Renee Cosmetics Revenue Jumps To Rs 440 Crore, Losses Narrow 45% In FY26

Renee Cosmetics reported Rs 440 crore revenue in FY26, growing 37% year-on-year while reducing losses by 45% through operational improvements.

by Adarsh Singh

Can Renee Cosmetics Sustain Its Rapid Growth Momentum?

Renee Cosmetics continued its strong growth trajectory in FY26, reporting a 37% year-on-year increase in operating revenue while significantly reducing losses.

According to internal financial documents, the beauty brand’s operating revenue rose to Rs 440 crore in FY26 from Rs 321 crore in FY25.

Over the past three years, Renee has grown its revenue more than 4.4 times, expanding from nearly Rs 100 crore in FY23 to Rs 440 crore in FY26.

Industry analysts attribute the growth to expanding distribution, rising demand for beauty products and the company’s aggressive omnichannel strategy.

What Drove Revenue Growth In FY26?

The company’s growth was largely supported by expansion across offline retail and quick-commerce platforms.

Renee also strengthened its product portfolio through new launches in color cosmetics and skincare categories.

Founded by Ashutosh Valani, Priyank Shah and Aashka Goradia, the brand offers products across makeup, skincare and personal care segments.

Industry observers note that quick commerce has emerged as an increasingly important sales channel for beauty brands looking to drive faster customer acquisition and repeat purchases.

READ MORE

How Much Did Renee Reduce Its Losses?

While continuing to invest heavily in growth, Renee significantly improved its profitability metrics.

The company reported an EBITDA loss of Rs 36 crore in FY26 compared to Rs 66 crore in FY25.

Its loss before tax narrowed by approximately 45% to Rs 36.4 crore from Rs 66.1 crore during the previous fiscal year.

The company’s PBT margin improved substantially to -8% in FY26 from -21% in FY25.

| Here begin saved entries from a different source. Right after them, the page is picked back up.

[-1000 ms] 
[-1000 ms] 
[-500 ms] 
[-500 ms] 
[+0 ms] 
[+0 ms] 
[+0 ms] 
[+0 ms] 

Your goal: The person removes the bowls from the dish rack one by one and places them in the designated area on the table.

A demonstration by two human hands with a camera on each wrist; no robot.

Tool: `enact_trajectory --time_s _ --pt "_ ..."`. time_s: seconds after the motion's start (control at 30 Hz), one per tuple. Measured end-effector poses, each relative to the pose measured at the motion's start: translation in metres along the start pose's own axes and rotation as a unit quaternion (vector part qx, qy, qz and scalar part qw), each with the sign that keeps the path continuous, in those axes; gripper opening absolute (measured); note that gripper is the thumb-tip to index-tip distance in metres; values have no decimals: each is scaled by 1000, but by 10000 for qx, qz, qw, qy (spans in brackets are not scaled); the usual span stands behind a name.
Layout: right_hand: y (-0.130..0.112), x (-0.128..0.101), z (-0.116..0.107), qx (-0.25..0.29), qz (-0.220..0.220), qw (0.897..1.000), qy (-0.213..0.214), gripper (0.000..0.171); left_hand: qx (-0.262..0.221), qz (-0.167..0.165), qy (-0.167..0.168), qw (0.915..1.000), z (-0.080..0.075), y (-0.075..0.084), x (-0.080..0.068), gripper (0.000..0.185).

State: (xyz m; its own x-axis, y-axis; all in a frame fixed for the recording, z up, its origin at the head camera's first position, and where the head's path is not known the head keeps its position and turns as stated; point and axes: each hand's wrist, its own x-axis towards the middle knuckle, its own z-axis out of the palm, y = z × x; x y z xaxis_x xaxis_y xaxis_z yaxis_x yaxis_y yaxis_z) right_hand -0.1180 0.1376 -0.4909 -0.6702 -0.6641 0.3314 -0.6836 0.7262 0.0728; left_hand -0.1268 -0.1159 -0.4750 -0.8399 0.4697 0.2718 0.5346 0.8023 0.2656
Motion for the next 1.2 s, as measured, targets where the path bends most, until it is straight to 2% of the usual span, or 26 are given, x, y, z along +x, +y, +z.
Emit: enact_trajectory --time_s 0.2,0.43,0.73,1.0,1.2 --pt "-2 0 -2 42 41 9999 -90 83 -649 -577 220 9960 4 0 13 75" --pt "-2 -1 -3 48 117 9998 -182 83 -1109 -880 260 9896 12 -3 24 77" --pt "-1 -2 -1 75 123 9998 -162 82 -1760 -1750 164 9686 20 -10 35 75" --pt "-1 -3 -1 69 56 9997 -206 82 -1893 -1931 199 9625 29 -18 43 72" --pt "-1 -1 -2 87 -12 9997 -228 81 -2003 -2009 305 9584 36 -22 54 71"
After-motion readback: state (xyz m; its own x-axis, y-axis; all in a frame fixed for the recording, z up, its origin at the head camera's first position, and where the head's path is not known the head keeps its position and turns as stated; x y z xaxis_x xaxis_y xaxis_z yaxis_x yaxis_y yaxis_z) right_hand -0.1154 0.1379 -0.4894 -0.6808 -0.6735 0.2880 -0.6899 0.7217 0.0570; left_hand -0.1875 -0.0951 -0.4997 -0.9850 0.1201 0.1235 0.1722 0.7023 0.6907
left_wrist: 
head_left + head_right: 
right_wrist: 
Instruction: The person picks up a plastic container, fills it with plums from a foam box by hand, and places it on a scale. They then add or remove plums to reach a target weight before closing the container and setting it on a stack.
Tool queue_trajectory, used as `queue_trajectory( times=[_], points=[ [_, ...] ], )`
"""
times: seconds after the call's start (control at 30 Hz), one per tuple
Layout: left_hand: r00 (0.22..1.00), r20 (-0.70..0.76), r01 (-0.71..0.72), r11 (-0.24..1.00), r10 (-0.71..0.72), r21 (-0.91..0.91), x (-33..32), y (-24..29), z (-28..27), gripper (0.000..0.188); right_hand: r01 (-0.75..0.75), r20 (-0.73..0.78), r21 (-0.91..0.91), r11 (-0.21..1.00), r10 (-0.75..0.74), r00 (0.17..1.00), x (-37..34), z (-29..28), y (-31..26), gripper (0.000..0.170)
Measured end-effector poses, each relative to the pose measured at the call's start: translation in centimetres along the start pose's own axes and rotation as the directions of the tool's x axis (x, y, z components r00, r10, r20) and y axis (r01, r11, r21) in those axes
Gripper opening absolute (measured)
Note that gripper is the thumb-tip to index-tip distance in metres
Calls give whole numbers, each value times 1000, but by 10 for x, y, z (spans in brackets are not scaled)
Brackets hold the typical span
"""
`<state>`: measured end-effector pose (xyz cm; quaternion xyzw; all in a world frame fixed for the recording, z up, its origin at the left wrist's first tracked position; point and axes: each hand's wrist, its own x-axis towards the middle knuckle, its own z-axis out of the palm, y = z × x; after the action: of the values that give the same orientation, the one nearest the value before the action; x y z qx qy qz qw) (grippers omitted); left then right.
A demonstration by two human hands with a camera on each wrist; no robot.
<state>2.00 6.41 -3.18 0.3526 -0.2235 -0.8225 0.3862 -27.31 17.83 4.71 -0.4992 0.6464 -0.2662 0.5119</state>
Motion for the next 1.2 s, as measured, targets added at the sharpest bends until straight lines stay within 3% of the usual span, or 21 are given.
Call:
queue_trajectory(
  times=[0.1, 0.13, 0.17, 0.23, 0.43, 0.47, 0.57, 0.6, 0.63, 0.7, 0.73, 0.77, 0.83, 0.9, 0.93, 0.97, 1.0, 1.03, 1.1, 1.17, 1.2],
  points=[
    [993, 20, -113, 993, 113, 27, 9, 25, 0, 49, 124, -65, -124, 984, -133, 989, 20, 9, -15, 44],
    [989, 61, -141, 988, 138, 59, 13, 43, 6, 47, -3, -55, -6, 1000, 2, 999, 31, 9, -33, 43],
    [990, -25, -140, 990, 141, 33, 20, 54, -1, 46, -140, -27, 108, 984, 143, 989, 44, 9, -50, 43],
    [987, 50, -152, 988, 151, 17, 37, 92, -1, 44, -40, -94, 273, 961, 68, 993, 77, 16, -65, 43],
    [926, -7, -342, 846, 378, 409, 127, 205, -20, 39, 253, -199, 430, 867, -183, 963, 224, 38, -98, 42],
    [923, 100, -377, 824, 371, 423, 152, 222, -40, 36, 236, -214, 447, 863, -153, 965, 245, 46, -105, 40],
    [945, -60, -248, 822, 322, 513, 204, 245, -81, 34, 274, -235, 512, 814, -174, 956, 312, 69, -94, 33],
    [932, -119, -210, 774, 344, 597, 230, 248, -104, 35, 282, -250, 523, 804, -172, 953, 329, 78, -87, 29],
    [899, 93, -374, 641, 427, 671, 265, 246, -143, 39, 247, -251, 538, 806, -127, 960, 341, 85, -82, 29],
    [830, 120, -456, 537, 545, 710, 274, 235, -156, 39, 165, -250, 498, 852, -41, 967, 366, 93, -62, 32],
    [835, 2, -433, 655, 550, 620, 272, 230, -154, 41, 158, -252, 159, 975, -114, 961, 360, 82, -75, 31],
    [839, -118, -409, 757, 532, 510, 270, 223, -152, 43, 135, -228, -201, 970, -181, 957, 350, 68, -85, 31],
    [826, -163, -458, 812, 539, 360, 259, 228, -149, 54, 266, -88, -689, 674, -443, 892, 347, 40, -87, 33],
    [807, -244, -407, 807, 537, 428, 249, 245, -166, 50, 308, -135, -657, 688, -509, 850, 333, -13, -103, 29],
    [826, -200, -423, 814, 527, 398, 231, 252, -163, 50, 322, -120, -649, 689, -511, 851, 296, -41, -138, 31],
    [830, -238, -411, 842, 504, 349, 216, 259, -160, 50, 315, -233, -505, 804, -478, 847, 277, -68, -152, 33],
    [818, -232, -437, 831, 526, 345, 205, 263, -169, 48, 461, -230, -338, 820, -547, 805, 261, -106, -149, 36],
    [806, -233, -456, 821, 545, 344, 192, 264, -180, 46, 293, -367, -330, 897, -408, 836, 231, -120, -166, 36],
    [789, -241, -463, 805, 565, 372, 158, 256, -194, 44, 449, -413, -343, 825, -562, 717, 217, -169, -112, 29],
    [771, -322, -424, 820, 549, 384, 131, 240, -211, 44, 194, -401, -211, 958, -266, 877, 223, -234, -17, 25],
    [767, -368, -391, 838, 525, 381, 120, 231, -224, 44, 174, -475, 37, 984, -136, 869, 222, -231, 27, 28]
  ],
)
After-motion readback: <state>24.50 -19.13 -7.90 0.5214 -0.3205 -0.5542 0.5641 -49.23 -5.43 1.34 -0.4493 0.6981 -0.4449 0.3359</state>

Analysts view the sharp reduction in losses as a positive sign of improving operational efficiency despite continued investments in expansion.

How Strong Are Renee’s Margins?

Renee maintained a healthy gross margin of 75% during FY26, largely unchanged from the previous year.

Strong gross margins remain a key characteristic of premium beauty and cosmetics brands, providing flexibility to invest in marketing, distribution and product innovation.

Employee benefit expenses remained stable at Rs 44.8 crore during the year, indicating disciplined cost management despite business expansion.

Why Is Renee Still Spending Aggressively On Marketing?

Marketing and customer acquisition continued to be the company’s largest investment area.

Sales and promotion expenses increased 38% year-on-year to Rs 220 crore in FY26 from Rs 159 crore in FY25.

These expenses accounted for nearly half of the company’s total revenue.

Industry experts note that beauty and personal care brands often prioritise customer acquisition and brand building during growth phases, particularly in a highly competitive market.

Who Are Renee’s Main Competitors?

Renee operates in India’s rapidly expanding beauty and personal care industry, competing with brands such as Sugar Cosmetics, MyGlamm, Mamaearth and Pilgrim.

The company has also attracted strong investor backing, raising more than $46 million from investors including Evolvence India, Edelweiss Group, Equanimity Investments and 100 Unicorns.

What’s Next For Renee Cosmetics?

According to the documents, Renee is focusing on expanding its offline footprint, deepening distribution across Tier II and Tier III cities and strengthening its presence in strategic beauty and skincare categories.

Industry analysts believe the company’s next challenge will be balancing growth with profitability as competition intensifies across India’s beauty and personal care market.